Are You In The Bad Books? How To Improve A Poor Book
In all forms of publishing, only a tiny percentage of books sell well. Some do okay and are followed then by a lot of books that fail badly.
It has always been the ratio of success in publishing.
There are a few winners but a lot of losers. It is why book publishing is a gamble.
No matter who or how a book is published, you can end up in the bad books.
Why do books fail?
One of the most difficult decisions for self-published authors is to admit that one of their books is a bad book.
There can be many reasons why a book fails.
But trying to pinpoint them for your book, which you love, is difficult.
It took me many years to understand this fact.
No matter what I thought about my books, the only opinion that counted was the reader’s opinion.
When I finally stood back from my thoughts and concentrated on what readers thought about my books, I came up with three groupings for a book that was not doing very well.
They fall into three categories; liked, disliked, and ignored.
All authors would prefer their books to be in the first category.
But the reality is that even with a lot of hard work and effort, it is difficult to achieve a runaway bestseller every time.
So what can you do?
1. Your book is liked
These are the books that, while probably not necessarily bestsellers, sell consistently, attract positive reviews, and usually do well on promotion.
For books in this category, I often believe that doing little is the best thing to do.
While there will always be an odd negative review, the consistency of sales is important.
Even if it is only 10-20 sales a month, something is attracting buyers.
I wouldn’t change too much apart from trying a new cover or editing the book description.
Sure, it may never sell better than it is doing.
But it is a book that can only help enhance your reputation as a writer by collecting mainly positive reviews.
2. Readers dislike your book
When you have a book that collects a long list of negative reviews, there are two ways of looking at it.
One is that it could be a horrid book.
The other is that there must be something about the book that is attracting people to it.
Otherwise, it wouldn’t be getting reviews.
Another odd fact is that books that get a lot of reviews, even awful ones, increase in sales ranking due to the number of reviews.
But, there is urgent work to do with a book such as this.
Believe it or not, it has the potential to be a good seller.
The first task is to analyze the reviews and look for common factors that have been criticized.
If you can address these issues with a rewrite or, perhaps better, with the help of a complete edit and proofread to overcome the weaknesses, the book stands a good chance of success.
The second task is not so easy.
Find the positives.
Try to look at what has made the book attract so much interest.
Perhaps it was the cover or the book description. More likely, that the first few pages appearing in the book’s preview were well written.
But later in the book, the writing standard fell apart, or the story lost its way.
With work, a disliked book has a lot of potential. Don’t waste the opportunity.
3. People ignored your book
These books are the ones that attract no interest at all, let alone sales, and also probably fail when you offer them for free.
There could be many reasons. But most likely, it has a weak or unattractive plot that the book description can’t even spin into something interesting.
Other reasons could include having an awful cover, a poor book description, being listed in an inappropriate category, or possibly, that the beginning of the book is spoiling what may be a more interesting story later in the book.
For whatever reason, a book such as this is a prime candidate to be unpublished and removed from sale. It can only hurt an author’s reputation.

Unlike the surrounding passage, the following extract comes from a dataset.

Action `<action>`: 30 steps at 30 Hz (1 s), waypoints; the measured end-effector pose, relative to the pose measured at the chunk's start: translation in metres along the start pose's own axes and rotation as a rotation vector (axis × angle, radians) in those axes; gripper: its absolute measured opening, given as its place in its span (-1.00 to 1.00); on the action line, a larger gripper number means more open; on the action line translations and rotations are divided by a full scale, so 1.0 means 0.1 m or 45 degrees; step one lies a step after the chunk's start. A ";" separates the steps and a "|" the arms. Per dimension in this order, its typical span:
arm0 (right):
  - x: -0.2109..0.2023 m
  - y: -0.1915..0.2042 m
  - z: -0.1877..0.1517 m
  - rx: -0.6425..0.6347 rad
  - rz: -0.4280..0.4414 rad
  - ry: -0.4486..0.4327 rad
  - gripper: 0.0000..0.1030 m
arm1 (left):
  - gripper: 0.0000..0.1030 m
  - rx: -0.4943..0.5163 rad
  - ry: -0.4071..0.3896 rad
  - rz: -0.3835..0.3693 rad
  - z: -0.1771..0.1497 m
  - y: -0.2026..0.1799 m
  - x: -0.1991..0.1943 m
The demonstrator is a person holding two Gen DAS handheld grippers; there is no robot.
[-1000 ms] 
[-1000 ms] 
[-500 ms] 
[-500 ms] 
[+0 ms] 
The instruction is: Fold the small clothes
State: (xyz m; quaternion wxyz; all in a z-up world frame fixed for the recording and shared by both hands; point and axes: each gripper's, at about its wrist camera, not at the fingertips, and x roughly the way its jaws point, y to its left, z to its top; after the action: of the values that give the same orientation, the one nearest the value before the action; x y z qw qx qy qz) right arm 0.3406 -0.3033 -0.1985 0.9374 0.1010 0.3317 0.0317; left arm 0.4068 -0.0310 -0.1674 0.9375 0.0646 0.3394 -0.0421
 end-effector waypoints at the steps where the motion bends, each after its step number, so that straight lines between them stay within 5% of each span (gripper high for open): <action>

Sure, you can try remedial work.
But there are times when it is best to stop wasting a lot of time trying to revive a failing book and spend the time more productively on writing a new book.
Having written many books now, I can tell you that I have had my fair share in each category.
Yet, no matter how much thought I have given to a book before release, I never know in which category it will go once readers have their say.
Some have been a surprise and were liked, even though I wasn’t sure about them. Whereas others, which I loved writing, have flopped into the ignored pile.
Two of my books, which sell moderately yet consistently well, were initially disliked when first published.
But after complete revisions and republishing, they then performed much better.
There are now over 6 million ebooks on Kindle and 53 million books in total on Amazon, so competition is not getting any easier.
It’s essential, especially now that paid promotion is becoming a regular part of book promotion for self-publishers, that you don’t waste money on books that will never be winners.
No matter how much time and money you spend, a bad book will never sell.
Find your liked books and promote them.
But don’t waste your money on the disliked and ignored until you have at least taken some action to help their chances.
Books are always a gamble once they hit the market.
That’s the nature of the publishing business.
So take the good with the bad, but above all else, never give up and never give up writing.
The adage, write a better book, is very true.
Your next, as yet unwritten book could be one that readers love.
Related Reading: How To Publish A Book The Right Way To Reach More Readers
One thought on “Are You In The Bad Books? How To Improve A Poor Book”
These are not types of books but ratings or opinions of books. Every writer and reader already knows that there are good books, bad books and forgettable books. Don’t pander to us, teach us something. What genres work out don’t work? What premises are so outdated that no one wants to read them? What demographic does the writer’s chosen genre attract? This read like click bait: a catchy title but no real substance it information of use.